Given information |
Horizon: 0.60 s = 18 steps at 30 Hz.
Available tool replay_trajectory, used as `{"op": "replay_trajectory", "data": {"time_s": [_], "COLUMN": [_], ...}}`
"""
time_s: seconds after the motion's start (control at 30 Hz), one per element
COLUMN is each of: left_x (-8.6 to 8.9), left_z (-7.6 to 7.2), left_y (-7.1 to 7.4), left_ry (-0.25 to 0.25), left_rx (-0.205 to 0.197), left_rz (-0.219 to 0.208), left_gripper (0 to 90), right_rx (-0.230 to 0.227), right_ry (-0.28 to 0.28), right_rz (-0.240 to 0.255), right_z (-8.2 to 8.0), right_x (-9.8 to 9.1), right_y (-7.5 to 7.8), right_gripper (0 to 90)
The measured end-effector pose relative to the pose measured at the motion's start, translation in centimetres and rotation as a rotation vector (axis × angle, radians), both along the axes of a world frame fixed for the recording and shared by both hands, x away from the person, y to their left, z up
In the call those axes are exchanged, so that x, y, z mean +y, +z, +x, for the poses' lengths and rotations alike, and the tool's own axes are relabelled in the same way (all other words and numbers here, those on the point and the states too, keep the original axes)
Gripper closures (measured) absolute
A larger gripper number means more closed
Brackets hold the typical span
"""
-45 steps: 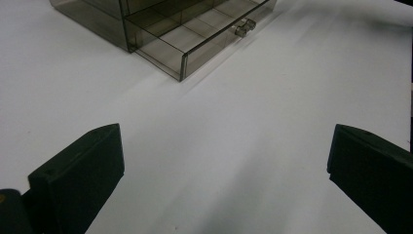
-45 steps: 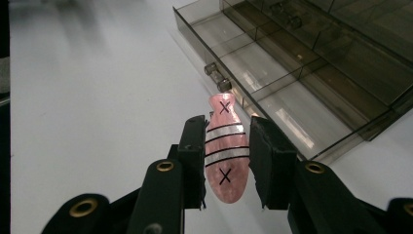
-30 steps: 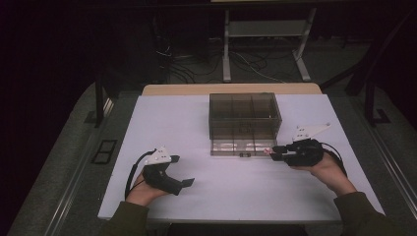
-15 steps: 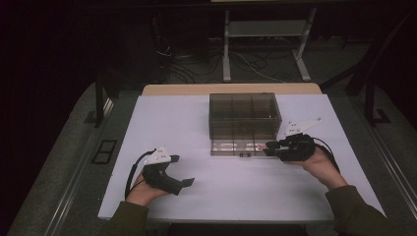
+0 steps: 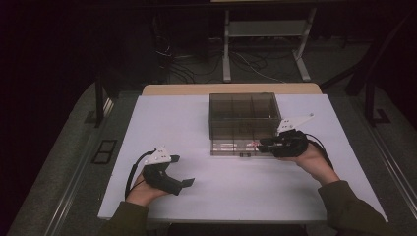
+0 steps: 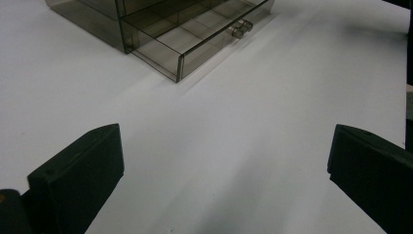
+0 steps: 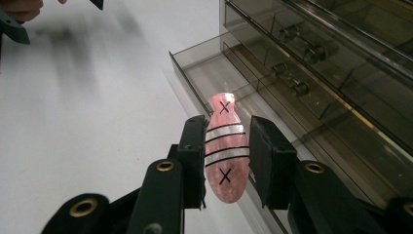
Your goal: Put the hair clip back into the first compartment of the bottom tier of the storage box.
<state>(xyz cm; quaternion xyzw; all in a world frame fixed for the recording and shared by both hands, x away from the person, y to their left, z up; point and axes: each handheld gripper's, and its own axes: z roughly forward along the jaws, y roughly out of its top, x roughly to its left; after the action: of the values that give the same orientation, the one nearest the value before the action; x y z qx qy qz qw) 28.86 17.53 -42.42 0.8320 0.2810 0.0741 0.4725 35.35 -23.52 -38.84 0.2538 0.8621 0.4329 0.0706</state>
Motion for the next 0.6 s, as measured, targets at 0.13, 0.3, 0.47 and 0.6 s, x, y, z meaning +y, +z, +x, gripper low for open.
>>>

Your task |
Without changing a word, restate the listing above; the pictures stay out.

Answer for this exercise |
Horizon: 0.60 s = 18 steps at 30 Hz.
Available tool replay_trajectory, used as `{"op": "replay_trajectory", "data": {"time_s": [_], "COLUMN": [_], ...}}`
"""
time_s: seconds after the motion's start (control at 30 Hz), one per element
COLUMN is each of: left_x (-8.6 to 8.9), left_z (-7.6 to 7.2), left_y (-7.1 to 7.4), left_ry (-0.25 to 0.25), left_rx (-0.205 to 0.197), left_rz (-0.219 to 0.208), left_gripper (0 to 90), right_rx (-0.230 to 0.227), right_ry (-0.28 to 0.28), right_rz (-0.240 to 0.255), right_z (-8.2 to 8.0), right_x (-9.8 to 9.1), right_y (-7.5 to 7.8), right_gripper (0 to 90)
The measured end-effector pose relative to the pose measured at the motion's start, translation in centimetres and rotation as a rotation vector (axis × angle, radians), both along the axes of a world frame fixed for the recording and shared by both hands, x away from the person, y to their left, z up
In the call those axes are exchanged, so that x, y, z mean +y, +z, +x, for the poses' lengths and rotations alike, and the tool's own axes are relabelled in the same way (all other words and numbers here, those on the point and the states too, keep the original axes)
Gripper closures (measured) absolute
A larger gripper number means more closed
Brackets hold the typical span
"""
-45 steps: 
-45 steps: 
-30 steps: 
-15 steps: 
+0 steps: 
+0 steps: 
+0 steps: 
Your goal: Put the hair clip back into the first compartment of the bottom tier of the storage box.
<state>(xyz cm; quaternion xyzw; all in a world frame fixed for the recording and shared by both hands, x away from the person, y to their left, z up; point and axes: each handheld gripper's, and its own axes: z roughly forward along the jaws, y roughly out of its top, x roughly to its left; after the action: of the values that give the same orientation, the one nearest the value before the action; x y z qx qy qz qw) 28.86 17.53 -42.42 0.8320 0.2810 0.0741 0.4725 35.35 -23.52 -38.84 0.2538 0.8621 0.4329 0.0706</state>
Motion for the next 0.6 s, as measured, targets at 0.13, 0.3, 0.47 and 0.6 s, x, y, z meaning +y, +z, +x, gripper low for open.
>>>

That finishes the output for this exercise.